■ Task instructions: Write each line out a second time, exactly as shown below.

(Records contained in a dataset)
•••••
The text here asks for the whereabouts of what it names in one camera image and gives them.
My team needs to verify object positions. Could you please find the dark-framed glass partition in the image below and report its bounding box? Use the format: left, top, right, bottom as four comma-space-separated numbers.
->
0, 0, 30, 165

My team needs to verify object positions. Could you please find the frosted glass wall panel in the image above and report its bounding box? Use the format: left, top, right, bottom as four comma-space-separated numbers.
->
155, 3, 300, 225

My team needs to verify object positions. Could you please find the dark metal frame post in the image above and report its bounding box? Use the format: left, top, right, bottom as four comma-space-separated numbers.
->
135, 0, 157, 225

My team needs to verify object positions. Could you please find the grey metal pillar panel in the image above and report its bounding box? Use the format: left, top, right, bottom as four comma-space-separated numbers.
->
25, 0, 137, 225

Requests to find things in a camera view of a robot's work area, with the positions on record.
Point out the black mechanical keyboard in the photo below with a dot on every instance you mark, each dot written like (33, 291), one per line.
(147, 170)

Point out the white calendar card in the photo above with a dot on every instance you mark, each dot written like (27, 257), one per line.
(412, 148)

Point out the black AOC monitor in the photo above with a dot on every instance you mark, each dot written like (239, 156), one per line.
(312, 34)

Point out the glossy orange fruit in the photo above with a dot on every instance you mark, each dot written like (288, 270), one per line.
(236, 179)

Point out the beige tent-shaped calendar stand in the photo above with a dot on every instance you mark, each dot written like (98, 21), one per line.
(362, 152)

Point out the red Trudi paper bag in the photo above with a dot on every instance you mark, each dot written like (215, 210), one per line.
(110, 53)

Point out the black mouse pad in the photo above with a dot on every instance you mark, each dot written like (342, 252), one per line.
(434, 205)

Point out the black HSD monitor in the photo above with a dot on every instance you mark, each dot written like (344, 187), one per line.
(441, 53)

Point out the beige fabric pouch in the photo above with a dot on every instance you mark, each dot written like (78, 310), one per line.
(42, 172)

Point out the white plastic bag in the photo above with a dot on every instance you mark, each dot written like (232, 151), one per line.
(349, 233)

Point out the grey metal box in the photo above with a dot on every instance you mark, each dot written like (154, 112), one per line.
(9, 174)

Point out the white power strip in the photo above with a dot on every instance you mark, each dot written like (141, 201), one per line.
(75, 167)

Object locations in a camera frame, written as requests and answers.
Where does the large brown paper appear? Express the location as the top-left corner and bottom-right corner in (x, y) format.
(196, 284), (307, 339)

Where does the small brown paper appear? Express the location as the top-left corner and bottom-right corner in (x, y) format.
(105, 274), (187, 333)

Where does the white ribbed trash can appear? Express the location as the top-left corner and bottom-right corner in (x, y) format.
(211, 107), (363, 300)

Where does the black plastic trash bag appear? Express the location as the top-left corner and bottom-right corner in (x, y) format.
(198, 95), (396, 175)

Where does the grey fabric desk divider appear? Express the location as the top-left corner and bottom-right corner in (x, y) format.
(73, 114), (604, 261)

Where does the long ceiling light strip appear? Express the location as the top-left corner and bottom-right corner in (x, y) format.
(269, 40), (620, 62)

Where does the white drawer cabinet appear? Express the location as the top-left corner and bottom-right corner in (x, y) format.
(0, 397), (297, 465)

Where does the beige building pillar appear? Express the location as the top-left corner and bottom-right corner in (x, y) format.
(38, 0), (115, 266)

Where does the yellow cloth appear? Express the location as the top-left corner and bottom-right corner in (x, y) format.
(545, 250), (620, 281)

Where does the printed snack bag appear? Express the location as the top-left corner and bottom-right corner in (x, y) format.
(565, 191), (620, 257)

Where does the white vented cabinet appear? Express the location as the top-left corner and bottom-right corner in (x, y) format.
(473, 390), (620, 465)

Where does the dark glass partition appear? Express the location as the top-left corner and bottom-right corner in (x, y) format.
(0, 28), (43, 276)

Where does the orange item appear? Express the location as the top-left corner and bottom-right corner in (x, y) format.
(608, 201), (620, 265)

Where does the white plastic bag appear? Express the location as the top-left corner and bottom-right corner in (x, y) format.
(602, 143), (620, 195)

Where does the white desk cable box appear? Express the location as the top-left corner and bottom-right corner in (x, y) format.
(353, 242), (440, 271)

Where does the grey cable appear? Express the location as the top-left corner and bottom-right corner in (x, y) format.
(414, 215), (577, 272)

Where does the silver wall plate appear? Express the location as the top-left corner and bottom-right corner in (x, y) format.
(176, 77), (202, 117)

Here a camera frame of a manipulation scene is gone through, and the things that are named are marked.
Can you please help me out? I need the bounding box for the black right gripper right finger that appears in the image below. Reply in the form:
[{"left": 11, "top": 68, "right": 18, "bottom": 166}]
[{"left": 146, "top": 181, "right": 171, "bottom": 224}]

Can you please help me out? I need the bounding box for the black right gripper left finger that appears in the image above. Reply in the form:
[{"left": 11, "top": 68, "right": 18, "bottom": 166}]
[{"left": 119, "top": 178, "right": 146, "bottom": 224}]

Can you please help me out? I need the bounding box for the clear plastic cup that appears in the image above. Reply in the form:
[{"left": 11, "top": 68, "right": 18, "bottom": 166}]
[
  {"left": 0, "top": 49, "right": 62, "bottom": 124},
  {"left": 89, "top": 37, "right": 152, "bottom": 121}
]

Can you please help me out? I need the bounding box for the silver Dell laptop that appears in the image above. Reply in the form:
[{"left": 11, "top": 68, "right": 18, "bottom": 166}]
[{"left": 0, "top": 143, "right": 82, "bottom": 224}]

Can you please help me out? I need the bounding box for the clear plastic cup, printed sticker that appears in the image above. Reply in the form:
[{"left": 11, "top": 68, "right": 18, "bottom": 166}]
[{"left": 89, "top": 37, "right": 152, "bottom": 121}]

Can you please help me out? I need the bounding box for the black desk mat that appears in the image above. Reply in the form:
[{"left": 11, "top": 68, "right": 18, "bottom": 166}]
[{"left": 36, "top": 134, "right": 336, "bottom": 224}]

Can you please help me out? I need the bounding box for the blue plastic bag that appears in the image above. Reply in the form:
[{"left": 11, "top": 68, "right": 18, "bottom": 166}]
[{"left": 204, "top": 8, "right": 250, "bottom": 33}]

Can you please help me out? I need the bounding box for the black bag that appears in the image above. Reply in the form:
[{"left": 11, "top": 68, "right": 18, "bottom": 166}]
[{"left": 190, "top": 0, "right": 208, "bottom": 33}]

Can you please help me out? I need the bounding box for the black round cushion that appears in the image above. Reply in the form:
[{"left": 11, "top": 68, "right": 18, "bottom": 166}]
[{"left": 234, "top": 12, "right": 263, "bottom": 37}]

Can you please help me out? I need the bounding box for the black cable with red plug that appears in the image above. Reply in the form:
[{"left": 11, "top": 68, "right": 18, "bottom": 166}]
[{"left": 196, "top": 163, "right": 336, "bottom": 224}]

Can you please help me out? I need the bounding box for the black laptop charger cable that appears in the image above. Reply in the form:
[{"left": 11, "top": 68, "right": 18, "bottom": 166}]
•••••
■ Exercise response:
The text here asks for the whereabouts of what it names in one camera image and gives them.
My team needs to verify object positions. Could you please find the dark-framed glass partition in the image below and report its bounding box? Use the format: left, top, right, bottom as four comma-space-separated numbers.
->
0, 0, 30, 165

My team needs to verify object positions. Could you please find the frosted glass wall panel in the image above and report its bounding box? Use the format: left, top, right, bottom as four comma-space-separated numbers.
->
155, 3, 300, 225

My team needs to verify object positions. Could you please find the dark metal frame post in the image above and report its bounding box? Use the format: left, top, right, bottom as four comma-space-separated numbers.
->
135, 0, 157, 225

My team needs to verify object positions. Could you please find the grey metal pillar panel in the image above and report its bounding box? Use the format: left, top, right, bottom as four comma-space-separated numbers.
->
25, 0, 137, 225

Requests to find things in a camera view of a robot's work area, with the positions on record.
Point out the black mechanical keyboard in the photo below with a dot on every instance you mark, each dot written like (33, 291), one per line.
(147, 170)

Point out the white calendar card in the photo above with a dot on every instance you mark, each dot written like (27, 257), one per line.
(412, 148)

Point out the black AOC monitor in the photo above with a dot on every instance you mark, each dot written like (239, 156), one per line.
(312, 34)

Point out the glossy orange fruit in the photo above with a dot on every instance you mark, each dot written like (288, 270), one per line.
(236, 179)

Point out the beige tent-shaped calendar stand in the photo above with a dot on every instance you mark, each dot written like (98, 21), one per line.
(362, 152)

Point out the red Trudi paper bag in the photo above with a dot on every instance you mark, each dot written like (215, 210), one per line.
(110, 53)

Point out the black mouse pad in the photo above with a dot on every instance you mark, each dot written like (342, 252), one per line.
(434, 205)

Point out the black HSD monitor in the photo above with a dot on every instance you mark, each dot written like (344, 187), one per line.
(441, 53)

Point out the beige fabric pouch in the photo above with a dot on every instance you mark, each dot written like (78, 310), one per line.
(42, 172)

Point out the white plastic bag in the photo above with a dot on every instance you mark, each dot written like (232, 151), one per line.
(349, 233)

Point out the grey metal box in the photo above with a dot on every instance you mark, each dot written like (154, 112), one per line.
(9, 174)

Point out the white power strip in the photo above with a dot on every instance you mark, each dot written like (141, 201), one per line.
(75, 167)

Object locations in a camera frame, written as requests and answers.
Where does the large brown paper appear? Express the location as the top-left corner and bottom-right corner in (x, y) format.
(196, 284), (307, 339)

Where does the small brown paper appear? Express the location as the top-left corner and bottom-right corner in (x, y) format.
(105, 274), (187, 333)

Where does the white ribbed trash can appear? Express the location as the top-left corner and bottom-right corner in (x, y) format.
(211, 107), (363, 300)

Where does the black plastic trash bag appear? Express the location as the top-left corner and bottom-right corner in (x, y) format.
(198, 95), (396, 175)

Where does the grey fabric desk divider appear? Express the location as the top-left corner and bottom-right corner in (x, y) format.
(73, 114), (604, 261)

Where does the long ceiling light strip appear? Express the location as the top-left corner and bottom-right corner in (x, y) format.
(269, 40), (620, 62)

Where does the white drawer cabinet appear? Express the location as the top-left corner and bottom-right corner in (x, y) format.
(0, 397), (297, 465)

Where does the beige building pillar appear? Express the location as the top-left corner and bottom-right corner in (x, y) format.
(38, 0), (115, 266)

Where does the yellow cloth appear? Express the location as the top-left corner and bottom-right corner in (x, y) format.
(545, 250), (620, 281)

Where does the printed snack bag appear? Express the location as the top-left corner and bottom-right corner in (x, y) format.
(565, 191), (620, 257)

Where does the white vented cabinet appear? Express the location as the top-left corner and bottom-right corner in (x, y) format.
(473, 390), (620, 465)

Where does the dark glass partition appear? Express the location as the top-left corner and bottom-right corner in (x, y) format.
(0, 28), (43, 276)

Where does the orange item appear? Express the location as the top-left corner and bottom-right corner in (x, y) format.
(608, 201), (620, 265)

Where does the white plastic bag appear? Express the location as the top-left corner and bottom-right corner in (x, y) format.
(602, 143), (620, 195)

Where does the white desk cable box appear? Express the location as the top-left corner and bottom-right corner in (x, y) format.
(353, 242), (440, 271)

Where does the grey cable appear? Express the location as the top-left corner and bottom-right corner in (x, y) format.
(414, 215), (577, 272)

Where does the silver wall plate appear? Express the location as the top-left corner and bottom-right corner in (x, y) format.
(176, 77), (202, 117)

Here a camera frame of a manipulation scene is gone through, and the things that are named are marked.
Can you please help me out? I need the bounding box for the black right gripper right finger that appears in the image below. Reply in the form:
[{"left": 11, "top": 68, "right": 18, "bottom": 166}]
[{"left": 146, "top": 181, "right": 171, "bottom": 224}]

Can you please help me out? I need the bounding box for the black right gripper left finger that appears in the image above. Reply in the form:
[{"left": 11, "top": 68, "right": 18, "bottom": 166}]
[{"left": 119, "top": 178, "right": 146, "bottom": 224}]

Can you please help me out? I need the bounding box for the clear plastic cup that appears in the image above. Reply in the form:
[{"left": 11, "top": 68, "right": 18, "bottom": 166}]
[
  {"left": 0, "top": 49, "right": 62, "bottom": 124},
  {"left": 89, "top": 37, "right": 152, "bottom": 121}
]

Can you please help me out? I need the bounding box for the silver Dell laptop that appears in the image above. Reply in the form:
[{"left": 11, "top": 68, "right": 18, "bottom": 166}]
[{"left": 0, "top": 143, "right": 82, "bottom": 224}]

Can you please help me out? I need the bounding box for the clear plastic cup, printed sticker that appears in the image above. Reply in the form:
[{"left": 11, "top": 68, "right": 18, "bottom": 166}]
[{"left": 89, "top": 37, "right": 152, "bottom": 121}]

Can you please help me out? I need the bounding box for the black desk mat that appears in the image above. Reply in the form:
[{"left": 11, "top": 68, "right": 18, "bottom": 166}]
[{"left": 36, "top": 134, "right": 336, "bottom": 224}]

Can you please help me out? I need the bounding box for the blue plastic bag that appears in the image above. Reply in the form:
[{"left": 11, "top": 68, "right": 18, "bottom": 166}]
[{"left": 204, "top": 8, "right": 250, "bottom": 33}]

Can you please help me out? I need the bounding box for the black bag that appears in the image above. Reply in the form:
[{"left": 11, "top": 68, "right": 18, "bottom": 166}]
[{"left": 190, "top": 0, "right": 208, "bottom": 33}]

Can you please help me out? I need the bounding box for the black round cushion that appears in the image above. Reply in the form:
[{"left": 11, "top": 68, "right": 18, "bottom": 166}]
[{"left": 234, "top": 12, "right": 263, "bottom": 37}]

Can you please help me out? I need the bounding box for the black cable with red plug that appears in the image above. Reply in the form:
[{"left": 11, "top": 68, "right": 18, "bottom": 166}]
[{"left": 196, "top": 163, "right": 336, "bottom": 224}]

Can you please help me out? I need the bounding box for the black laptop charger cable that appears in the image above. Reply in the form:
[{"left": 11, "top": 68, "right": 18, "bottom": 166}]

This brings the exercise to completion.